Für den Antikörper-basierten Proximity-Labeling-Assay in vitro wurden 100 μM gereinigtes miniSOG, 1 mM Sonde 3 und 1 μg monoklonaler Anti-His-Tag-Maus-Antikörper (TransGen, #HT501-01) in PBS mit 50 μL Gesamtreaktionsvolumen gemischt. Die Reaktionsmischung wurde 0, 2, 5, 10 und 20 Minuten lang bei Raumtemperatur mit blauem LED-Licht bestrahlt. Die Mischung wurde mit 0,1 mM Biotin-PEG3-Azid (Aladdin, #B122225), 1 mM TCEP, 0,1 mM TBTA-Ligand und 1 mM CuSO4 auf einem Bottom-Up-Schüttler bei Raumtemperatur 1 Stunde lang inkubiert. Nach der Klickreaktion wurde der Mischung direkt 4x Laemmli-Puffer zugesetzt und 10 Minuten lang bei 95 °C gekocht. Die Proben wurden auf einem SDS-PAGE-Gel laufen gelassen und mittels Streptavidin-HRP (1:1000, Solarbio, #SE068) Western Blot analysiert.

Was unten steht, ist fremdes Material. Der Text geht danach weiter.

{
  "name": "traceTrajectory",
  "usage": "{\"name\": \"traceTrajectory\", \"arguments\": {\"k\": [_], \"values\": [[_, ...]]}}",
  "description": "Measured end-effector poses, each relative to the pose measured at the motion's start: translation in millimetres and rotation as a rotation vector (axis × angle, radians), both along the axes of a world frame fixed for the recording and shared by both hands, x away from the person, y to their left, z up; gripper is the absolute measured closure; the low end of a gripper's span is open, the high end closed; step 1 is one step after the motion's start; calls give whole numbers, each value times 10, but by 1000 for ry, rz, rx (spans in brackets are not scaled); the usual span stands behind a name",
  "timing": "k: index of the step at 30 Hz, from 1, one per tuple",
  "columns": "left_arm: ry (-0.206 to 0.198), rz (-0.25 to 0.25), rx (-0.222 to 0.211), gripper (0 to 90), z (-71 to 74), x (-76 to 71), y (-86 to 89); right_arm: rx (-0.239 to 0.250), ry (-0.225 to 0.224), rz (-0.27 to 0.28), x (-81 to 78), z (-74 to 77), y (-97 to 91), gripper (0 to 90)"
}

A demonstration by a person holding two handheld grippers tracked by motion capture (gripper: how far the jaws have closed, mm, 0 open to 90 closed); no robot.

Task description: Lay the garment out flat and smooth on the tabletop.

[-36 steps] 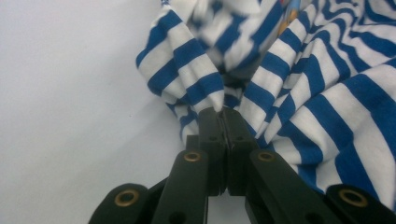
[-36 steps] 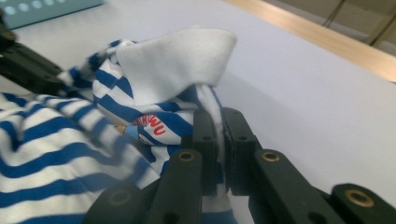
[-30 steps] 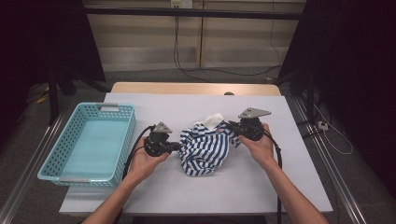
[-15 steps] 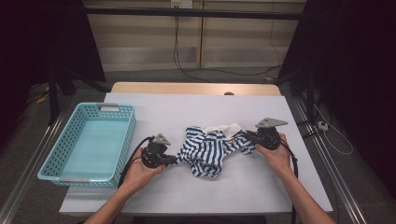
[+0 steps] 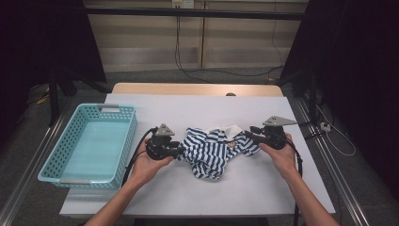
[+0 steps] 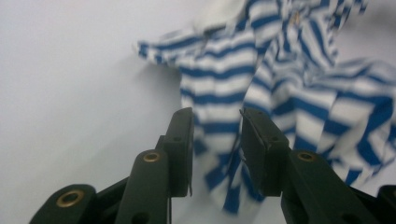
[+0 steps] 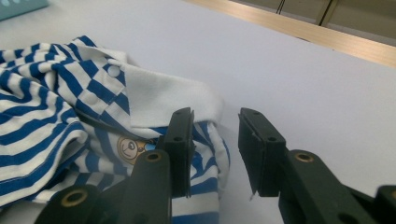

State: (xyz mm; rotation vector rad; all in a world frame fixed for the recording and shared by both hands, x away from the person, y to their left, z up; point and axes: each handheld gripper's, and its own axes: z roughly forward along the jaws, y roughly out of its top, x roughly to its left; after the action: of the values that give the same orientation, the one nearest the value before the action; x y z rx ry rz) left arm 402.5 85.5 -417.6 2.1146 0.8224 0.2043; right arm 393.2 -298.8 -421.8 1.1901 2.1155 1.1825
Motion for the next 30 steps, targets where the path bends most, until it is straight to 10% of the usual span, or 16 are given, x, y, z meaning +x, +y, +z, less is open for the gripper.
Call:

Für den peptidbasierten Proximity-Labeling-Assay in vitro wurde ein histidinhaltiges synthetisches Peptid (LHDALDAK-CONH2) mit C-terminaler Amidierung verwendet. In diesem Assay wurden 100 μM gereinigtes miniSOG, 10 mM Sonde 3 und 2 μg/ml synthetisches Peptid in PBS mit einem Gesamtreaktionsvolumen von 50 μL gemischt. Die Reaktionsmischung wurde 1 Stunde lang bei Raumtemperatur mit blauem LED-Licht bestrahlt. Eine Mikroliterprobe wurde mit einem LC-MS-System (Waters, SYNAPT XS Ions Mobility Time-of-Flight Mass Spectrometer mit MassLynx Spectrum-Analysesoftware) analysiert.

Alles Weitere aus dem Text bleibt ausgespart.